Merlyn closed his eyes, exhausted. What was the point in fighting? Their fate was sealed, even as he knew the other ships were working themselves into a frenzy, desperate to escape. There came a point where the struggle was simply pointless. A part of him had always known this would be his end.

Ping!

The notification rang from his controls. Lazily, the Captain cracked open an eye, perplexed by the information that awaited him. “They’re transmitting,” he announced, tuning into the broadcast.

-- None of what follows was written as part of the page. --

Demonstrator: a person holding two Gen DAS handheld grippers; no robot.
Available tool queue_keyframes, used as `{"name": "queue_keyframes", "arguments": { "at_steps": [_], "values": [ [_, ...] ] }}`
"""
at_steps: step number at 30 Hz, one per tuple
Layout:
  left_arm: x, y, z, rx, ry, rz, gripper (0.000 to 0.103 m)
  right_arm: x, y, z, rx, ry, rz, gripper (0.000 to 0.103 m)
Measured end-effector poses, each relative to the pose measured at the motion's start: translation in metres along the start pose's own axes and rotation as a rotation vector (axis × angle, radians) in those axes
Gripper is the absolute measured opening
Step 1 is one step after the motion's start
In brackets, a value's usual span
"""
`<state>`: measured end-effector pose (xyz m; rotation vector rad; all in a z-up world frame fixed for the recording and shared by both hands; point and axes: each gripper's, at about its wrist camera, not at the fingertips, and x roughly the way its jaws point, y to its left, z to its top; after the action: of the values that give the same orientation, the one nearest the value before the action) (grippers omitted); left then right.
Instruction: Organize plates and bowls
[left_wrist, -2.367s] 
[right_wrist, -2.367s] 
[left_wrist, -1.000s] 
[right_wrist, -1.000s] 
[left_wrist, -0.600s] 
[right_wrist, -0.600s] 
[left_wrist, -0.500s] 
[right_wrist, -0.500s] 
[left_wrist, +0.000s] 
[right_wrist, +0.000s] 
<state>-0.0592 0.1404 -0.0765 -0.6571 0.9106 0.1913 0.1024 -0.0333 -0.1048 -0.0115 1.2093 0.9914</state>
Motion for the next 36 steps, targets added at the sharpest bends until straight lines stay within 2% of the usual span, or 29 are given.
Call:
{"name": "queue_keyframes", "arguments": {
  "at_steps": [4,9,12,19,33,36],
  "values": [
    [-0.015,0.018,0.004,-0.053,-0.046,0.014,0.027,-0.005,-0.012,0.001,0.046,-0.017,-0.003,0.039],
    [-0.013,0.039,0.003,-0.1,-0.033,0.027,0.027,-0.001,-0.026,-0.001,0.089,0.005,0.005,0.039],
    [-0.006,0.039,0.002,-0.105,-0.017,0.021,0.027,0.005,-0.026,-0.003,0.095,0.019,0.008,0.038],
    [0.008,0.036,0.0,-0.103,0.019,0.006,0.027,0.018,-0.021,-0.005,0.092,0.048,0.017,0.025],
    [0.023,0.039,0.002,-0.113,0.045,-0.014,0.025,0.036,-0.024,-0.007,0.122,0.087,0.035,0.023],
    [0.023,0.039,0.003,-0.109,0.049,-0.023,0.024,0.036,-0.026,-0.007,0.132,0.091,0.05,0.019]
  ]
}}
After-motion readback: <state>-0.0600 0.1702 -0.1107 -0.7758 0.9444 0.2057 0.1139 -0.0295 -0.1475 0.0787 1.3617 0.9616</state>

The audio was perfectly clear given the range and equipment. “All ships, this is the Battleship Singularity. This fleet is now under our control. Attempt to flee and you will be boarded. Comply and we will escort you to a safer sector. You have two minutes to send acknowledgement and standby for further instructions.”

Jones stared blankly at the screens for a long moment, then turned to the Captain’s slumped figure. “What do we do?”

Merlyn pursed his lips. “Send notice of compliance.” There was no choice. “If they wanted us dead, we would be dead.” He knew exactly what kind of devastation the Demon could bring.

The officer nodded, and set to tapping on his controls as notifications began to ring out like bells. “Half the fleet’s hailing the Singularity.”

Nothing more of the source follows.